Monitoring Anti-Corruption and Bribery Compliance Program

Anti-corruption monitoring is one of the most important elements of your compliance program. At the minimum, the U.S. Department of Justice requires that companies have a system in place to monitor their compliance program for effectiveness, as well as to perform regular audits to find any red flags. A compliance program is put into place to prevent corruption. However, when it does not, it must have policies to detect corruption and fix any violations that it finds.

Monitoring a compliance program allows a company to determine the effectiveness of its program. It also allows the company to determine what additional or new efforts need to be made to further reduce risk.

Audits are done to check for any red flags in the company's operation, as well as to audit for compliance. An audit can uncover new risks; therefore, acting as an assessment process as well as an audit. When a company conducts an audit, the audit should be an independent, stand-alone process. It should not be part of other procedures. In other words, it should not be combined with other auditing processes.

Building a Monitoring Program

A risk assessment is the best approach to building a monitoring program. The risk assessment will guide you as to what your monitoring program should include. It also allows a company to rank its departments and locations by their relative risks.

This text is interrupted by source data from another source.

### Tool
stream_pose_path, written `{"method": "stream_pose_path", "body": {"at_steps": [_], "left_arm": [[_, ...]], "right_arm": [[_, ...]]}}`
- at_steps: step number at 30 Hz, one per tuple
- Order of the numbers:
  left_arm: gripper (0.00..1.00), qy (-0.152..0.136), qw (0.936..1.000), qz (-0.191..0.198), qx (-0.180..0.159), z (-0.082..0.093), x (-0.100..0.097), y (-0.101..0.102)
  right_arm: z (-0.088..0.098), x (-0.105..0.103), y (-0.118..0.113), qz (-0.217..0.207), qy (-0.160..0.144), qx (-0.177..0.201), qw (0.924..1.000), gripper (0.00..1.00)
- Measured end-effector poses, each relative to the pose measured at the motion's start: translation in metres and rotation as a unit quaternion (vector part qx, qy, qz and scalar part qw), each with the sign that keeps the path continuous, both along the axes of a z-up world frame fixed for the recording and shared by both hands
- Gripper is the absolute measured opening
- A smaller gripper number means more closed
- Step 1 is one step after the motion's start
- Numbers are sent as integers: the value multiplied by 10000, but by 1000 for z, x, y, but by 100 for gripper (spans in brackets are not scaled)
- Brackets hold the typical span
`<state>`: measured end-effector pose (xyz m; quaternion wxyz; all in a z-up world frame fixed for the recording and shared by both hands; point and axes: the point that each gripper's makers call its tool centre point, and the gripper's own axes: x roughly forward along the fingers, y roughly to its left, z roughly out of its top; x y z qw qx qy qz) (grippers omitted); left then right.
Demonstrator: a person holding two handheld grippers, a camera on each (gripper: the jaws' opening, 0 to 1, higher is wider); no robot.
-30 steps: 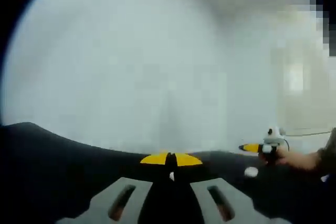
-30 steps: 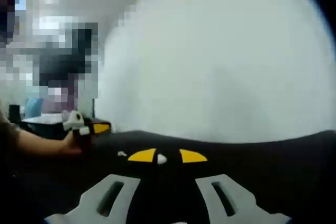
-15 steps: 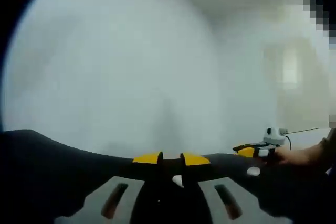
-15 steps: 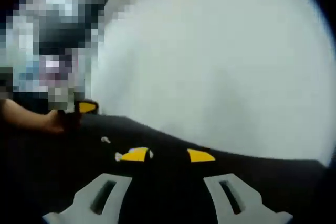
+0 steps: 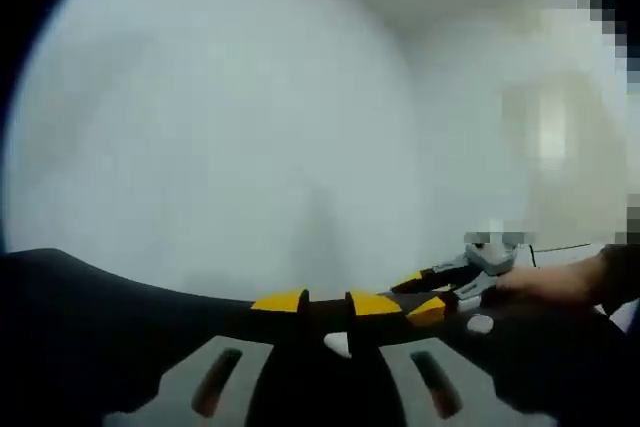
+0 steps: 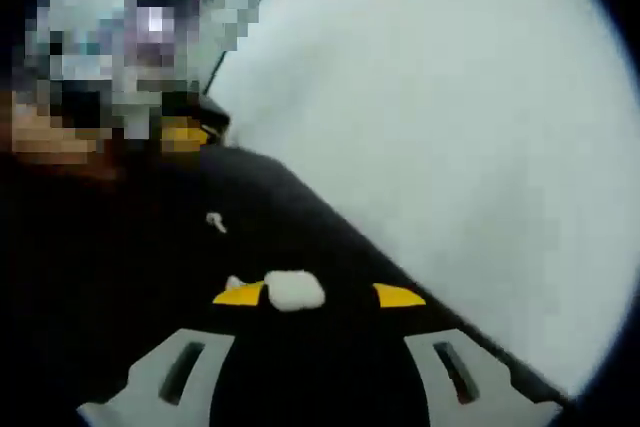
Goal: Pick up three earphones and place each one into its charging case using tactile feedback, ensure that each earphone is properly inserted and securely positioned inside the case.
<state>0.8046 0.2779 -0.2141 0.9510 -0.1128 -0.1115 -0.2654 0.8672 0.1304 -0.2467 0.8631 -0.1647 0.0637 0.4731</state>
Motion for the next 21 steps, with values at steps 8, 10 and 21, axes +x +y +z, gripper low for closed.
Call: {"method": "stream_pose_path", "body": {"at_steps": [8,10,21], "left_arm": [[12,61,9998,-39,-165,0,6,5],[12,78,9999,-61,-112,-2,6,4],[11,101,9999,-86,-100,-4,3,4]], "right_arm": [[-28,34,20,-102,1321,145,9911,49],[-33,38,27,26,1302,48,9915,49],[-58,31,35,741,2302,-286,9699,42]]}}
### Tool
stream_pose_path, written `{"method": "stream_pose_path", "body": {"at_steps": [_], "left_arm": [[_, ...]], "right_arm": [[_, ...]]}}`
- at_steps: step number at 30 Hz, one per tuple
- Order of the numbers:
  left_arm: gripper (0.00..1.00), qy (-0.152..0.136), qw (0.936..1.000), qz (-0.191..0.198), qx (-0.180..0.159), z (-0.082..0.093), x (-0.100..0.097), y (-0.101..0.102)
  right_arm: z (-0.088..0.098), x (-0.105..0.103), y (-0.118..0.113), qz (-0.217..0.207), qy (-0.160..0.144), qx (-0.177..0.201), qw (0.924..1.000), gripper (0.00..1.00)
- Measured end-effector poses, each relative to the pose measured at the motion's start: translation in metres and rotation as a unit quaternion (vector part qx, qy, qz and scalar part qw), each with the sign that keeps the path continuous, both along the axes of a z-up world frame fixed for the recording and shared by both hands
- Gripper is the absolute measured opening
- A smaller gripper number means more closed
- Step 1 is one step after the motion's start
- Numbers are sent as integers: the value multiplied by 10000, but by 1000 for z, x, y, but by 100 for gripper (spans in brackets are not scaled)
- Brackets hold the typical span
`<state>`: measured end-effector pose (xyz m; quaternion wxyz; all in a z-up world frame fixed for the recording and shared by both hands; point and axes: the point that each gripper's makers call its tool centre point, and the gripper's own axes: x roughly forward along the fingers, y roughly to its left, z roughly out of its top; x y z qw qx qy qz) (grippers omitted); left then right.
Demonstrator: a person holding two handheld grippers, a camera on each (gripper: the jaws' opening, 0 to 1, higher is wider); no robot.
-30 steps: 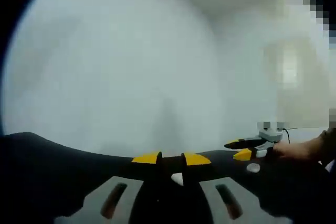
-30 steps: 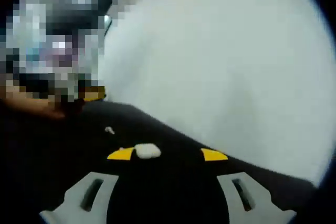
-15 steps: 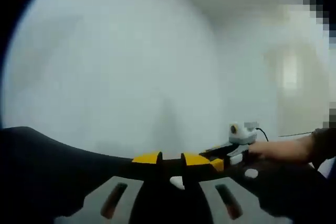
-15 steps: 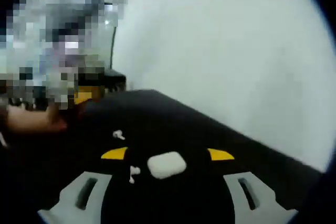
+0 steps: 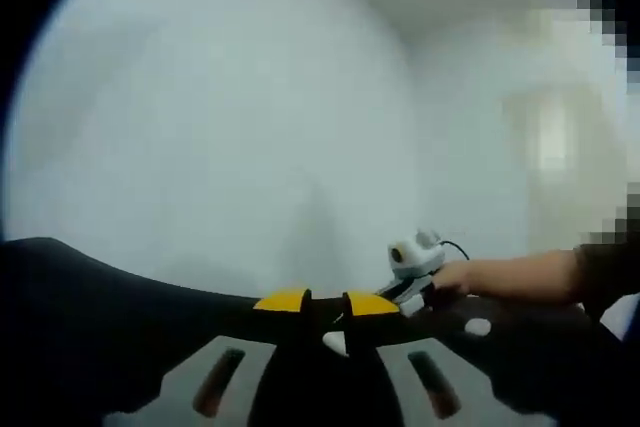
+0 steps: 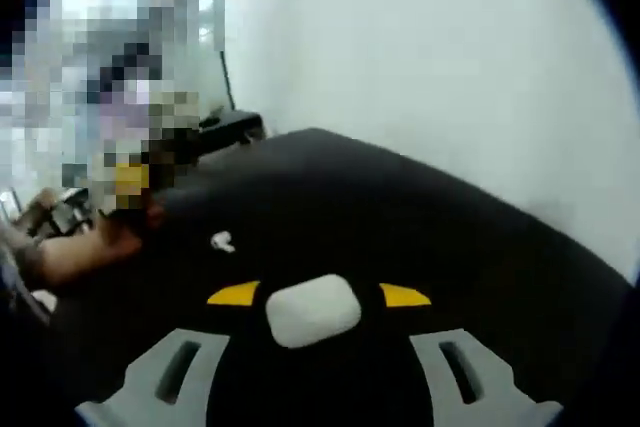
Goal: Pick up three earphones and place each one into its charging case using tactile feedback, ensure that each earphone is properly inserted and securely positioned inside the case.
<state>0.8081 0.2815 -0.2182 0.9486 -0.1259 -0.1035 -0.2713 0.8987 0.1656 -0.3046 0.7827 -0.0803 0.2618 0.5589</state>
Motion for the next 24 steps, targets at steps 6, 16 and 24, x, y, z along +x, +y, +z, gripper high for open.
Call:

Once the risks are discovered and prioritized, the company can then decide how to conduct monitoring. Monitoring will be reviewing the risks the company faces, then making sure there are controls, policies, and procedures in place to mitigate the risks. The company will have to decide how to allocate resources so that it can make sure risks are being mitigated. It may decide to do in-depth reviews of high level risks and simply high-level reviews for more minor risks. Even low risks should be monitored, since low risks can evolve into higher risks over time.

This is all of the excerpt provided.